'When talented people feel the need to ‘botox’ their résumé just to get a fair shot, it tells you something about the system'
More than a quarter of Canadian workers are deliberately downplaying their professional experience on résumés and online profiles to avoid age bias and stay competitive in the job market, a trend that could cause HR professionals to underestimate the true capability and seniority of candidates.
Currently, 28% of Canadian workers are now “botoxing” their résumés – strategically smoothing or omitting parts of their work history – amid concerns that deep experience is increasingly seen as a liability rather than an asset, reports Employment Hero.

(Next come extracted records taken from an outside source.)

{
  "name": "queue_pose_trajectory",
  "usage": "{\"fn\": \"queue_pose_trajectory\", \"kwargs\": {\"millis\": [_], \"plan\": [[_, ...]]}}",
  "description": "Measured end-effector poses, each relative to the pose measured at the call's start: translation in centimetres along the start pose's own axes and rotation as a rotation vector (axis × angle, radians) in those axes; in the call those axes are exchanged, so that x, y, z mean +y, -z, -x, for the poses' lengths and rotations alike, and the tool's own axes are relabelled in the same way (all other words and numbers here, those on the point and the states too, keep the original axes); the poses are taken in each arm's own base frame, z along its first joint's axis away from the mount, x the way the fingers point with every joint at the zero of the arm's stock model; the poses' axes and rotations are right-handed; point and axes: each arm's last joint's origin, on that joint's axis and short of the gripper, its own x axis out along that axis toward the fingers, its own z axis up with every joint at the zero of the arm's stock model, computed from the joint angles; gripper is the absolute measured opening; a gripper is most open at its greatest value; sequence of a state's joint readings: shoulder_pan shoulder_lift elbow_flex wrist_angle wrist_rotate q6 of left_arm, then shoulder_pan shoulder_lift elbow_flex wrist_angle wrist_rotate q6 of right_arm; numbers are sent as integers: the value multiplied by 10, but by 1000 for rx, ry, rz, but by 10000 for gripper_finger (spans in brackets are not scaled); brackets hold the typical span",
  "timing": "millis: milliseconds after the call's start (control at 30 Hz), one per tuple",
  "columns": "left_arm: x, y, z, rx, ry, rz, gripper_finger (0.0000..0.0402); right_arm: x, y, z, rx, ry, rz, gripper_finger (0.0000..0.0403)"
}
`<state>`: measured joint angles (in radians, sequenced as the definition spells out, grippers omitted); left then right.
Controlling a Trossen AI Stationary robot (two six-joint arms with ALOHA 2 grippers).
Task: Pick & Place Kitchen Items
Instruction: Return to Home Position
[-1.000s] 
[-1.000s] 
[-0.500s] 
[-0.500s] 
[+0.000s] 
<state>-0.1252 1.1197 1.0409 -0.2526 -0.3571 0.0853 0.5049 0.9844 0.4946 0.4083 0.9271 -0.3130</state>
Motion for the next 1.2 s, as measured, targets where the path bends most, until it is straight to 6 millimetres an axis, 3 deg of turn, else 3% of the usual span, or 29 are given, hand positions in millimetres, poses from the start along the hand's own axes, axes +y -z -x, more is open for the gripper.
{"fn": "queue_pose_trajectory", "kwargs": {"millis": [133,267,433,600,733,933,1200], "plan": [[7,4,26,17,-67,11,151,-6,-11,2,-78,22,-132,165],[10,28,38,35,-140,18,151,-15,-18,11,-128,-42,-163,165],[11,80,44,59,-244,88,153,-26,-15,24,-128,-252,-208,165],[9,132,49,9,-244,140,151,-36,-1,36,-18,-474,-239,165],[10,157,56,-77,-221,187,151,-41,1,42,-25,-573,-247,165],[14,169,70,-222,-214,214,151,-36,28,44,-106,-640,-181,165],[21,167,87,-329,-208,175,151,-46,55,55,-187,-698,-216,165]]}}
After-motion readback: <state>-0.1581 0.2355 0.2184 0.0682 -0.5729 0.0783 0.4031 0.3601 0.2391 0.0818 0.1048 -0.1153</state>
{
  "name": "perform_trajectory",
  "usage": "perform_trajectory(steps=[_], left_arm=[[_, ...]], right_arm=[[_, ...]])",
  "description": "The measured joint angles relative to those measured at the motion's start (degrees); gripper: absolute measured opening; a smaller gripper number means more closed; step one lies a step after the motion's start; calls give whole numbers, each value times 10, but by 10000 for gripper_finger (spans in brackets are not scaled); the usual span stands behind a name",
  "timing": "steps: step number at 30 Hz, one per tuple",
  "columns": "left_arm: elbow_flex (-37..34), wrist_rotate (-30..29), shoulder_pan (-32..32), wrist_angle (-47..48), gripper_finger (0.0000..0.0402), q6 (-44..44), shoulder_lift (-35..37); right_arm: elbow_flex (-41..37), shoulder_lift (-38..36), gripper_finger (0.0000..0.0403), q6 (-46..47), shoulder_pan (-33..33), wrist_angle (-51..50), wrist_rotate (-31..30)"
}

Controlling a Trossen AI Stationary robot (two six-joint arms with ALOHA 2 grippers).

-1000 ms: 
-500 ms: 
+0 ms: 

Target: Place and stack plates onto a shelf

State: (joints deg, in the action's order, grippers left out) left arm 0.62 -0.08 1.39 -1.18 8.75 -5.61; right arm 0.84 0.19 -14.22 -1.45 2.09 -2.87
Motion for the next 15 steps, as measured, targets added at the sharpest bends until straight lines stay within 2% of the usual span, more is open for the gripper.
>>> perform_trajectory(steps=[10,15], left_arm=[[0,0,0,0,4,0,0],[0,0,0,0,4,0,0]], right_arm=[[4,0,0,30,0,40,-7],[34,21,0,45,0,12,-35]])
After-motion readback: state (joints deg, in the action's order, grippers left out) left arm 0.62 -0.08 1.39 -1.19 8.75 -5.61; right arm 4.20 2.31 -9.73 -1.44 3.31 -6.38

Nearly one in three workers admits to downplaying their experience to remain competitive in a shifting job market.
Traditional resumes remain relevant for many Gen Z employees - but not for long, according to a previous report.
Age transparency gap
There is a clear age transparency gap in how Canadians present their qualifications, according to Employment Hero’s survey of over 1,000 Canadian adults, conducted March 11-13, 2026.
The report finds that 67% of workers aged 18–34 would comfortably include their graduation date on a résumé today. That figure drops to 45% for those aged 35–54, and to just 33% among Canadians aged 55 and older who say they would include their graduation year when applying for a new role.
“This reluctance to share educational timelines isn’t just a stylistic choice; it’s a defensive strategy,” the Employment Hero report says.
Among workers who admit to downplaying their background, 41% say they do so specifically to avoid being perceived as overqualified, and another 41% say they want employers to focus on their recent achievements rather than their full career arc.
Fear of ageism spans generations
The behaviour is closely linked to concerns about ageism across age groups, not only among older workers.
Employment Hero’s research shows the difference by generation when it comes to feeling less attractive because of age:
- 29% of workers aged 18–34
- 41% of Canadians aged 35–54
- 77% among workers aged 55 and older.
“When talented people feel the need to ‘botox’ their resume just to get a fair shot, it tells you something about the system,” says KJ Lee, CEO at Employment Hero Canada. “Experience shouldn’t be treated like a liability. The reality is that businesses benefit enormously from people who’ve seen more cycles, solved tougher problems and know how to get things done.”
Employers are sidelining Generation X employees even as they emerge as an essential group of workers when it comes to bridging the gap in multigenerational workplaces, according to a previous report.
Hidden seniority in filtered hiring system
Employment Hero notes that the trend extends beyond traditional paper résumés. The company reports that Canadian workers are “sanitizing their LinkedIn profiles and adjusting their narratives during job interviews” by removing earlier roles or dialling down senior titles to avoid being flagged as “too senior” for particular roles.
The report frames “résumé botox” as a warning sign for employers whose recruitment systems and criteria implicitly filter out experience. If hiring processes are designed to screen out applicants with more than 15 years of experience, Employment Hero argues, organisations are likely missing candidates with advanced problem-solving skills and emotional intelligence – capabilities that are difficult to train and often found among mid- and late-career professionals.
“The best hiring decisions come from looking at what someone can do today and the impact they can have on your business,” says Lee. “If companies filter out candidates simply because their experience looks ‘too long’ on paper, they risk overlooking some of the most capable people in the workforce.”
Solution: Competency-based hiring
To address the issue, Employment Hero urges Canadian employers, particularly small and mid-sized businesses, to be clearer in job descriptions and interviews about how they value experience, and to adopt competency-based hiring models that assess skills and outcomes rather than age or graduation year.
The report calls for training hiring managers to recognise their own biases and for ensuring recruitment technology is used to broaden, rather than narrow, the talent pool.
Employment Hero describes résumé botox as “a rational response to a perceived lack of human nuance in the hiring process” and concludes that “a resume should be a map of a person’s achievements, not a document that requires cosmetic surgery.”
Randstad tells employers that in 2026, “skills-based hiring is what helps you float your boat”.
“When you hire people for their skills, you match verified competencies with your specific business needs,” the HR services firm says in a content posted on its website.
“That means, you look past the brand name of the university that the skill profile graduated from or the years of experience they put in a particular domain. As a result, you scale back your focus on titles and keep a keen eye on their ability to perform a task.”
A recent study by Robert Half shows only five per cent of organizations say they have both the skills and headcount needed to complete high-priority projects in the year ahead, while many hiring managers report noticeable skills gaps and growing difficulty finding the right talent.